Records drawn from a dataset
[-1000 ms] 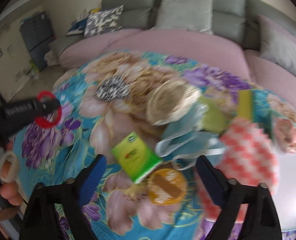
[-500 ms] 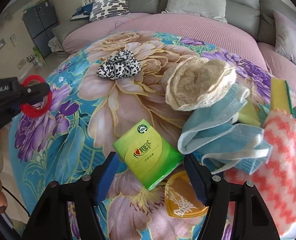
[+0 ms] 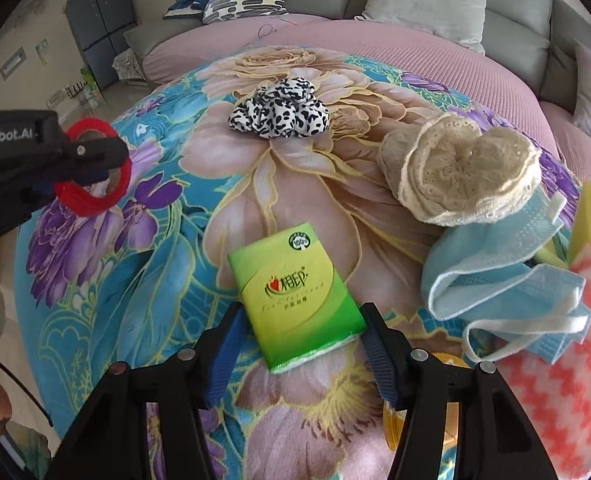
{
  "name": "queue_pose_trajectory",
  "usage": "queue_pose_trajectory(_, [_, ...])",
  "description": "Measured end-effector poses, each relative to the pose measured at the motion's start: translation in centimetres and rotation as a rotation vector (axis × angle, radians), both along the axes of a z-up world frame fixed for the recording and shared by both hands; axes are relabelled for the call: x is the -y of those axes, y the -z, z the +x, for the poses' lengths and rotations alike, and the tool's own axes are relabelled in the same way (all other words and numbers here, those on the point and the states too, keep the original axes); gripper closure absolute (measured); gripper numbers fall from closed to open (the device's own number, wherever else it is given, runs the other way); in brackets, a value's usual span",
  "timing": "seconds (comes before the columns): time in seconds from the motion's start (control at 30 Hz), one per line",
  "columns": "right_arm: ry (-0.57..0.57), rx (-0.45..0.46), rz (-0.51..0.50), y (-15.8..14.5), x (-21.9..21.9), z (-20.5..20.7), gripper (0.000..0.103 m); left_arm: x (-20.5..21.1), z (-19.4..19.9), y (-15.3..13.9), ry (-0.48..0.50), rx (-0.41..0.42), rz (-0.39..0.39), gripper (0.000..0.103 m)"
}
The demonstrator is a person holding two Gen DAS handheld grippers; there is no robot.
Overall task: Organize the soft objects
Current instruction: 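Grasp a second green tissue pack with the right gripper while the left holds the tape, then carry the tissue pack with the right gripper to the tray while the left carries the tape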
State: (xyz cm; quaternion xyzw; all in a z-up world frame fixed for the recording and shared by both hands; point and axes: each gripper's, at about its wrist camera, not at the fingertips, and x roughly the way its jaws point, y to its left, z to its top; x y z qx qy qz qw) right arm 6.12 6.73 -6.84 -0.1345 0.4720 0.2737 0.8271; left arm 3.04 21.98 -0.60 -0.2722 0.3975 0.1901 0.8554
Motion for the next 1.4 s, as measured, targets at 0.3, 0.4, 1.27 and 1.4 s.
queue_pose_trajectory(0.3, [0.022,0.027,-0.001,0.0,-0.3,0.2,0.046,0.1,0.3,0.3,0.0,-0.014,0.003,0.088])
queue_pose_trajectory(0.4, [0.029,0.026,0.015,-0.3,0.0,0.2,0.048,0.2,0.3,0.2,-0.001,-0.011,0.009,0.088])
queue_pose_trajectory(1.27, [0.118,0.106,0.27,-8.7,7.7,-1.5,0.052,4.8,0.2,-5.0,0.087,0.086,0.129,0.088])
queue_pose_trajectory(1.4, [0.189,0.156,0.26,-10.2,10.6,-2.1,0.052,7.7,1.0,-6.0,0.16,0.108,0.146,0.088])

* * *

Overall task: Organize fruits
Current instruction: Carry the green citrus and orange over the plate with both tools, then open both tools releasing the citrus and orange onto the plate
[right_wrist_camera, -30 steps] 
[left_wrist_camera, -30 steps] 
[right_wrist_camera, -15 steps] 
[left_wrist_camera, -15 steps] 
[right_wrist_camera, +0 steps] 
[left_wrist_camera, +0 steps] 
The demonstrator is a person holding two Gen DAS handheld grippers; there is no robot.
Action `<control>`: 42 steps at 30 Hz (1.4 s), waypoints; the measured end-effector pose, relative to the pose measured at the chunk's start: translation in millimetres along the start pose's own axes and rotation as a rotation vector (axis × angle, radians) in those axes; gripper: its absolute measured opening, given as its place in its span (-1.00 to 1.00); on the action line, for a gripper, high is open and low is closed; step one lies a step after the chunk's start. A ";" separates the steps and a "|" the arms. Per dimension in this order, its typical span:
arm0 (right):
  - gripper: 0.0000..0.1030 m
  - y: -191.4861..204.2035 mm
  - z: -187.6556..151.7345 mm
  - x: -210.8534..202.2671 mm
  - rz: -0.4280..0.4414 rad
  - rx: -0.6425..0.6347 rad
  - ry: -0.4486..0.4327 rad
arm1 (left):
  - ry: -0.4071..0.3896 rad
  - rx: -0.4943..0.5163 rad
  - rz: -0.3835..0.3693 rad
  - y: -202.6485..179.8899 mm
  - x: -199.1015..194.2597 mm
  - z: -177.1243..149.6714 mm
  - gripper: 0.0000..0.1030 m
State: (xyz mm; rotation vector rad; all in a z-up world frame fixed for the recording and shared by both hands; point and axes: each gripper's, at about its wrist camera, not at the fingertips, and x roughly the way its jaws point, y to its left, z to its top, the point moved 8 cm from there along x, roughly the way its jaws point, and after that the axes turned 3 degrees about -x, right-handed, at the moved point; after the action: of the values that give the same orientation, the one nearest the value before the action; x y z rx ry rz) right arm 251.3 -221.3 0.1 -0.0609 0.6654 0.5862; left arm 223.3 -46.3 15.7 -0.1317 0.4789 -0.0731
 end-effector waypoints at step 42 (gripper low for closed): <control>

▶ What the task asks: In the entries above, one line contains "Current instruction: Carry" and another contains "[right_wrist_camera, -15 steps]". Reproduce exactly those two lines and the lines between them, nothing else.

▶ Answer space:
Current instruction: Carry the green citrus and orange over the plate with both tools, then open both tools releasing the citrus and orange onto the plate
[right_wrist_camera, -30 steps] 
[left_wrist_camera, -30 steps] 
[right_wrist_camera, -15 steps] 

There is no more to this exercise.